Diabetic Ketoacidosis – its Causes and its Treatments
A certified diabetes educator gives an overview of this condition and how to manage it.
Certified diabetes educator Becky Wells recently retired from working with a diabetes self-management education program at Hendrick Medical Center in Abilene, Texas. She provides advice on diabetes for Insulin Nation.
Question: What is diabetic ketoacidosis and how can I prevent it?
Answer: Diabetic ketoacidosis (DKA) is a possible complication of diabetes that can cause kidney damage and may prove fatal if left untreated. It is more common with Type 1 diabetes than with Type 2 diabetes, and many with Type 1 are experiencing DKA when first diagnosed with Type 1. The condition results from an insulin deficiency that may have come about from undiagnosed diabetes, a forgotten insulin injection, a malfunctioning insulin pump, an illness, psychological stress, an eating disorder, or insulin that was incorrectly stored.
In ketoacidosis, a lack of insulin causes the body to go into starvation mode. This is because insulin is necessary for glucose to enter most of the body’s cells. The body instead tries to get energy for its processes by breaking down fatty acids. With this breakdown, ketones are formed in the bloodstream, and this causes a decrease in the blood’s pH levels. Without enough insulin, the glucose absorbed from the stomach and intestines causes hyperglycemia. The kidneys must work hard to rid the body of glucose by producing more urine. This process will dehydrate the body unless enough fluids are being taken in to replace what’s lost. One other symptom of DKA is what is called Kussmaul breathing – when breathing gets rapid and deeper, and smells fruity. This symptom comes from the lungs blowing off the acid from the bloodstream, an attempt to correct the acidosis.
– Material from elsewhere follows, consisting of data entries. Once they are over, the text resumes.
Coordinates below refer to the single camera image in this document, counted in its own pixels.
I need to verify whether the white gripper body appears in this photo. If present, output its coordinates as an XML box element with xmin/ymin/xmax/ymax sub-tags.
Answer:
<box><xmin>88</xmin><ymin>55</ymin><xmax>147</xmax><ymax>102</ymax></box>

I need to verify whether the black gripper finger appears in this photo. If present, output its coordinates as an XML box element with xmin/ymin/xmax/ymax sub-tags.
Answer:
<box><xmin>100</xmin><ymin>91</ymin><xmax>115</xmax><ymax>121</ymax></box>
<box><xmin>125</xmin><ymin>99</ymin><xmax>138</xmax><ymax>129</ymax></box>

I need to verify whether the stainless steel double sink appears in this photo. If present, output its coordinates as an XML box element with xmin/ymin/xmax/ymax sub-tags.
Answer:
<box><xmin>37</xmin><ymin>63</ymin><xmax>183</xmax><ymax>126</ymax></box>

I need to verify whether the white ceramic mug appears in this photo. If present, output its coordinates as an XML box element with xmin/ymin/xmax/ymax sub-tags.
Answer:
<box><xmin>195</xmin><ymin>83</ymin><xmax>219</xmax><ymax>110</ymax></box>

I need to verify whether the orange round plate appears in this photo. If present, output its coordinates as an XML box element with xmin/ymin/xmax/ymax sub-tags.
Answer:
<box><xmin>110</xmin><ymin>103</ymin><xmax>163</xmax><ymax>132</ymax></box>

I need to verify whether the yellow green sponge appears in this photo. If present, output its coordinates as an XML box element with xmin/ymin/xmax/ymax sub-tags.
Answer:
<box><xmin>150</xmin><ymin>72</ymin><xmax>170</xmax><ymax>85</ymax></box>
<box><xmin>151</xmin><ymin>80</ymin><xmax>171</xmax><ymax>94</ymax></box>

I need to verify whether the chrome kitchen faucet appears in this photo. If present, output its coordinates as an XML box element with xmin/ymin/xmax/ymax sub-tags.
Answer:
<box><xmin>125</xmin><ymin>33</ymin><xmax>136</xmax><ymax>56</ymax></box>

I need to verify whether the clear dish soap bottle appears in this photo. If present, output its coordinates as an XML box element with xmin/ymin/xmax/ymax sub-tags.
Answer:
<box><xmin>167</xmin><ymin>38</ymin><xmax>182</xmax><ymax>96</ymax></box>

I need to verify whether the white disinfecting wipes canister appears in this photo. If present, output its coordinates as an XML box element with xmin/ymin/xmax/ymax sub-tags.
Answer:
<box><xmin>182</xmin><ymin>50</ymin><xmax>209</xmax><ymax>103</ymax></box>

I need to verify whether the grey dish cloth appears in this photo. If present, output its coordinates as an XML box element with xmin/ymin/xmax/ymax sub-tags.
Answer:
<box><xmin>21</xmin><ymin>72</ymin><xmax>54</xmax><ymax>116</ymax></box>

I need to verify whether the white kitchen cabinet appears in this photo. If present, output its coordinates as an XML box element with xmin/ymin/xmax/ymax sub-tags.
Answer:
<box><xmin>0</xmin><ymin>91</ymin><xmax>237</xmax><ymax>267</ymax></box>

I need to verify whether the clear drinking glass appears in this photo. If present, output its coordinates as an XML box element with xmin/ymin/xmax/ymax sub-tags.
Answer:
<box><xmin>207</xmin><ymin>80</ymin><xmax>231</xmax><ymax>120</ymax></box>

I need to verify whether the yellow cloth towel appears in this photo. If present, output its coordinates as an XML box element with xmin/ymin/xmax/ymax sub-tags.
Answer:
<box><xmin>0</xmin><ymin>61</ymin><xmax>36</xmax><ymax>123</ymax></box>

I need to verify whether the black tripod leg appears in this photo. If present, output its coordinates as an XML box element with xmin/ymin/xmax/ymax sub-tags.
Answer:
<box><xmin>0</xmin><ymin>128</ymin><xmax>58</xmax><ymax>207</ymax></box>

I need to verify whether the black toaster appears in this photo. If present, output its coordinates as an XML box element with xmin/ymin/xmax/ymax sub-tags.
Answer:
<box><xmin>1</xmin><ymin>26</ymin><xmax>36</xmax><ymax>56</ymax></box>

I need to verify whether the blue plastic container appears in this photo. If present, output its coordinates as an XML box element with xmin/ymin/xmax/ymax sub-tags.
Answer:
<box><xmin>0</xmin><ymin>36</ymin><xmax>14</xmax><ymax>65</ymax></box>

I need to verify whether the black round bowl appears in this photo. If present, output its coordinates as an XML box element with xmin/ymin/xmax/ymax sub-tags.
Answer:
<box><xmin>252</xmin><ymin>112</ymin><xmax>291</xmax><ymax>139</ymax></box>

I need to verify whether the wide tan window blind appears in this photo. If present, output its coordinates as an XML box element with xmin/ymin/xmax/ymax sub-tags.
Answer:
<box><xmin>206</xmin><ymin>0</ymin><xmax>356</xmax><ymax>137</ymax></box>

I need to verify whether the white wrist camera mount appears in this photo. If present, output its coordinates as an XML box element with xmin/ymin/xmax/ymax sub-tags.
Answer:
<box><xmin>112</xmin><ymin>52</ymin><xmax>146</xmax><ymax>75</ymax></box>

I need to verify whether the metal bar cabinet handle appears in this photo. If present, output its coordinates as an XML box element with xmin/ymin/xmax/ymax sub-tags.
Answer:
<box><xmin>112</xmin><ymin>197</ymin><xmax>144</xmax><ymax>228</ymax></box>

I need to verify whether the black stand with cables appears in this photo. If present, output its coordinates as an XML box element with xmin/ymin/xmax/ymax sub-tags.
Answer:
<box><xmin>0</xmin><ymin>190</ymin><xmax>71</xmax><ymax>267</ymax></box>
Early treatment can often prevent a hospital admission, but blood glucose needs to be checked regularly, especially when you are experiencing an illness or extra stress. If blood glucose levels are greater than 250-300 mg/dL, a ketone strip needs to be dipped in the urine to check for ketone levels. If the ketone amount recorded is small, drink extra sugar-free liquids and give a bolus of fast-acting insulin. Keep checking blood glucose and urine ketones at least every two hours until you are firmly in your normal range.
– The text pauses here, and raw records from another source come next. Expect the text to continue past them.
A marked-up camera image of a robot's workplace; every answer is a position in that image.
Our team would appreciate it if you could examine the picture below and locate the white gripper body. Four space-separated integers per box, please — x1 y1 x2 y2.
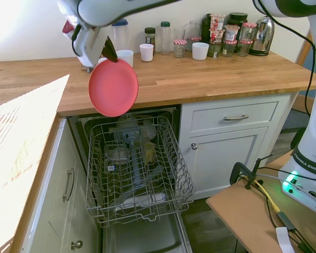
73 24 109 74

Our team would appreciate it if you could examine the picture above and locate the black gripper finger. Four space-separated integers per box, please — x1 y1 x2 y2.
101 36 120 63

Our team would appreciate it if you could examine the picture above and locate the red round plastic plate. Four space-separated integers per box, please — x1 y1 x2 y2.
88 58 140 118

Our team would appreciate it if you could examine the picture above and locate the grey dishwasher spray tube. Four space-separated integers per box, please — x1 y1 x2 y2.
122 125 143 190

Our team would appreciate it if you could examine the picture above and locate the built-in steel dishwasher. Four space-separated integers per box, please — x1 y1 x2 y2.
66 103 193 253

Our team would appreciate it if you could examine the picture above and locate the clear pitcher with blue lid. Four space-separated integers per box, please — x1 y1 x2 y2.
111 18 130 53

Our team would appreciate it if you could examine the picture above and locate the brown spice jar dark lid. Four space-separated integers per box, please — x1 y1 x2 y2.
144 27 156 54

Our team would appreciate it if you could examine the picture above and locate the clear bottle with green lid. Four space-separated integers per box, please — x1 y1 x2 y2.
160 21 172 56

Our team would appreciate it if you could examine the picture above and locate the tall clear drinking glass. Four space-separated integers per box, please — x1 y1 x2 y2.
173 28 186 46

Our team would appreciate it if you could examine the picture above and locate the clear glass jug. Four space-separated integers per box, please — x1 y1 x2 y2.
185 21 202 51

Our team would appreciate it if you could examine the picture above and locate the wide white plastic cup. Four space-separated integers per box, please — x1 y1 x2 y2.
191 42 210 61

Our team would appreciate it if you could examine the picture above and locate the dark green bottle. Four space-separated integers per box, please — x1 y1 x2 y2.
202 13 214 43

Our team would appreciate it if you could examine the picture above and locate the dark green glass jar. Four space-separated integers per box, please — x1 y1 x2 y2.
208 42 223 59

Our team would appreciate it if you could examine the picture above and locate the clear glass container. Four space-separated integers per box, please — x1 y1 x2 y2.
103 143 129 175

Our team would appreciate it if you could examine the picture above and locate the red white yogurt cup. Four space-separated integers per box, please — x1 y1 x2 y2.
209 28 225 45
210 13 226 31

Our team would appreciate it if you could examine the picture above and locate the yellowish glass jar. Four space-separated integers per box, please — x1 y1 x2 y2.
143 142 156 162

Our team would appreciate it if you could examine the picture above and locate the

If blood glucose levels continue to rise, ketones increase to moderate or large, or abdominal pain or nausea stops the intake of fluids, it’s time to seek help. Go to the emergency room and tell the triage nurse about your diabetes diagnosis, your high blood sugar, your vomiting, and possible ketoacidosis. These words and vital signs will get you a room as soon as possible. Call an ambulance if no one can drive you. This is a real emergency.
To lower the risk of DKA, check blood glucose levels regularly and check for ketone levels in your urine if glucose levels rise to greater than 250 mg/dL to 350 mg/dL. Keep extra insulin, syringes, and ketone strips near, even if using an insulin pump, so you are never long without insulin. Pumpers should not change pump tubing right before bedtime; this is so you can detect and troubleshoot any problems that may arise and prevent an interruption in insulin flow overnight.
While this a general overview of DKA, it’s important to note that there are no two cases of diabetes that behave the same, and DKA may occur differently with you than it will with someone else with diabetes. You know your body best. When in doubt, call your healthcare provider and/or go to the ER.